Compute passes
Encode a compute pass that runs computations in parallel on a thread grid, processing and manipulating Metal resource data on multiple cores of a GPU.
Overview
Your app can perform large-scale computation or prepare data for a subsequent GPU pass by encoding a compute pass that works on Metal resources in parallel. Compute passes are the part of your Metal pipeline meant for heavy parallelization of tasks requiring fast math, such as ray tracing.
Encode commands for your compute pass by creating an MTLCommandBuffer and using it to create a new compute command encoder, using a method like makeComputeCommandEncoder() or makeComputeCommandEncoder(descriptor:). Add individual dispatches for functions and their data to the compute pass by calling the command encoder’s methods. At the end of assigning data and dispatching a function call to the encoder, create a command that runs in your compute pass with endEncoding().
For information on dispatching commands to encode, see the MTLComputeCommandEncoder reference. Compute passes also support indirect command buffers; for more information, see Dispatching from Indirect Command Buffers.
The following two samples demonstrate basic compute passes:
See Performing calculations on a GPU for an example of configuring and running a compute pass that performs basic parallel math.
See Combining blit and compute operations in a single pass for an example of using a compute pass to modify data for a render pass.
Kernel arguments and argument tables
Compute commands that execute your code on GPU call kernel functions in your Metal shader, annotated with [[kernel]]. Each kernel has associated argument tables, such as the buffer argument table [[buffer(n)]], used to access data associated with kernel arguments. In addition to annotations describing any argument table, some kernel arguments need information on their address space.

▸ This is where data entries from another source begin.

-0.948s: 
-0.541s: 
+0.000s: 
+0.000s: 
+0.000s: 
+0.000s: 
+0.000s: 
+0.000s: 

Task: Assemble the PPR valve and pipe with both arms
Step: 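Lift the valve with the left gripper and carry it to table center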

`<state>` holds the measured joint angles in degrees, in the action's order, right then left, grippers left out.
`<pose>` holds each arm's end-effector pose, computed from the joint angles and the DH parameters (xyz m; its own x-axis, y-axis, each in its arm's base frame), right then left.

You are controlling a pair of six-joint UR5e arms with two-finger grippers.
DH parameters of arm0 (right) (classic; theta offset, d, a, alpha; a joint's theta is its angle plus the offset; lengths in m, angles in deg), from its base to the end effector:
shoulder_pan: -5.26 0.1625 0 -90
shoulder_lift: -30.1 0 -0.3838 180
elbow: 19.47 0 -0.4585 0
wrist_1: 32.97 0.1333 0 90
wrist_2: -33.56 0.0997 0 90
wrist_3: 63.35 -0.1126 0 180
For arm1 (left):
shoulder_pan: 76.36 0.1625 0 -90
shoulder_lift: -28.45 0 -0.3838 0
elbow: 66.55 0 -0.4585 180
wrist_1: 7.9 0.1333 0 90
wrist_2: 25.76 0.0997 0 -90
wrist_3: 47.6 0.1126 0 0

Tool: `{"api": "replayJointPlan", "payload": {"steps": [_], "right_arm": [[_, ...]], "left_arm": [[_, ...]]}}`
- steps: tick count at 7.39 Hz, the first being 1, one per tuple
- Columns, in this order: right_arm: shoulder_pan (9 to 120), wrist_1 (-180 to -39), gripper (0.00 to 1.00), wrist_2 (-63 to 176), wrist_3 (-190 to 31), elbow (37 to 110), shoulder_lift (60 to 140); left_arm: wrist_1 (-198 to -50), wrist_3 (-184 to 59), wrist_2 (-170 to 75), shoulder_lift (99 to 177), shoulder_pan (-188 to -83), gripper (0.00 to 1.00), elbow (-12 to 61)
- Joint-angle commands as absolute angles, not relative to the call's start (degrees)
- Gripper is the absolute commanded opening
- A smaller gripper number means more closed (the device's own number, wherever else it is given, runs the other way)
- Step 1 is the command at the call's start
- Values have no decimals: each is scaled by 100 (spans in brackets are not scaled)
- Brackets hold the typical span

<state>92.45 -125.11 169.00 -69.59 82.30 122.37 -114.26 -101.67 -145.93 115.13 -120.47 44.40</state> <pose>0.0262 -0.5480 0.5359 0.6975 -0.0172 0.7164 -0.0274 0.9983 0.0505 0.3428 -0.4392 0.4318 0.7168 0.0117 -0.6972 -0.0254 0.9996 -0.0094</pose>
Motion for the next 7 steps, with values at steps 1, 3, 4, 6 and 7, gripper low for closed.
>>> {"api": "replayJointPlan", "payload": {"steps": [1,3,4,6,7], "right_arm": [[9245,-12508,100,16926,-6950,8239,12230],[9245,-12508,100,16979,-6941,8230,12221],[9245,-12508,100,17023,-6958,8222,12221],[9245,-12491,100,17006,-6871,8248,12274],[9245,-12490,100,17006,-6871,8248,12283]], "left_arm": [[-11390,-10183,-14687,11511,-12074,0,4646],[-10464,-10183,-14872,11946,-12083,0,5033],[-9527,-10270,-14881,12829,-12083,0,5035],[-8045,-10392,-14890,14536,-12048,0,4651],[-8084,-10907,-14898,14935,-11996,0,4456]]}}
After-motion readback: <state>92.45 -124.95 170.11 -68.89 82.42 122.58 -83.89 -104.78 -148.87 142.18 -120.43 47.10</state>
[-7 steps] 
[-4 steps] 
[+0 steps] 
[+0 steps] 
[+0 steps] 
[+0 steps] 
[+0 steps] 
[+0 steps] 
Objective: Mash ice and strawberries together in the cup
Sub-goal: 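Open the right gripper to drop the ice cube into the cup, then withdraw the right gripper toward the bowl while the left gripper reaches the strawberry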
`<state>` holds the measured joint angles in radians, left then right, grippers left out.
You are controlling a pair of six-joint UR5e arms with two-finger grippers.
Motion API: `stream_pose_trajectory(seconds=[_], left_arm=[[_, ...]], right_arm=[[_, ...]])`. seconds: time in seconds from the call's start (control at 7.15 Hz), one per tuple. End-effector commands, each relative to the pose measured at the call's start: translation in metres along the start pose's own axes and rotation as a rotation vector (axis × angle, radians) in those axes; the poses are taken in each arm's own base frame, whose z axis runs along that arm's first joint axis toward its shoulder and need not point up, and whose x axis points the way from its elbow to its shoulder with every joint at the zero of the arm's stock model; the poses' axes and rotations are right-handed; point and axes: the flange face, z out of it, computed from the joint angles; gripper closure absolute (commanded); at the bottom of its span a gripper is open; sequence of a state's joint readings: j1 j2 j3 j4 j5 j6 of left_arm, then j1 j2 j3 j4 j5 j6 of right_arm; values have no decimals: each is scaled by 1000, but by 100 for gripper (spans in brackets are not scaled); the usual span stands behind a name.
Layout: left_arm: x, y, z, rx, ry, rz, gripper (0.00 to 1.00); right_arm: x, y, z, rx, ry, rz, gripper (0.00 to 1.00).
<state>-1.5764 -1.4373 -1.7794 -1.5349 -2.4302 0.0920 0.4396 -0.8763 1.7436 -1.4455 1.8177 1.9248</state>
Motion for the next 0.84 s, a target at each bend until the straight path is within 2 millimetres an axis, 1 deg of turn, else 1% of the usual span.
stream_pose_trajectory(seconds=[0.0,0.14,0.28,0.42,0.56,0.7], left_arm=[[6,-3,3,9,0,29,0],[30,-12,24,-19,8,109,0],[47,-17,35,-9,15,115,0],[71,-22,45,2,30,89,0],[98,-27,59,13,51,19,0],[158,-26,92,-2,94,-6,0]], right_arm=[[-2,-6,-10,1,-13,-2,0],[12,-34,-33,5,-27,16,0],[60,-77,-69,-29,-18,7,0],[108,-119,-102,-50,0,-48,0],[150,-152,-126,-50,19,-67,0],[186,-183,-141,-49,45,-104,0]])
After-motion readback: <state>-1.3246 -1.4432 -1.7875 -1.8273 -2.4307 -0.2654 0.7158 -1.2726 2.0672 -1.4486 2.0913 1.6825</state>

For more information, see the following sections of the Metal Shading Language Specification (PDF):
For compute kernels, Section 5.1.3
For function argument tables, Section 5.2
For address spaces, Section 4
In addition, kernels also use a function table to take advantage of function pointers, allowing them to call visible and intersection functions. Visible functions allow you to use function pointers in kernels, letting you use function stitching and link against Metal dynamic libraries at runtime. Ray tracers use intersection functions on MTLAccelerationStructure instances to perform quick intersection checks.
For more information on function stitching, dynamic libraries, and ray tracing, see:
For information on per-architecture support for function tables in compute passes and other restrictions, see the Metal feature set tables (PDF).
Argument buffers and memory residency
Compute kernels can access argument data to populate a Metal structure, using an MTLBuffer created by an MTLArgumentEncoder. For an in-depth discussion of argument buffers, see Improving CPU performance by using argument buffers. Using a resource in an argument buffer requires that it’s resident in GPU memory for the duration of the pass. For a resource to be resident, allocate it with either the MTLStorageMode.shared or MTLStorageMode.managed mode.
Resources become resident on a per-instance basis by calling methods like useResource(_:usage:) and heaps become resident by calling methods like useHeap(_:).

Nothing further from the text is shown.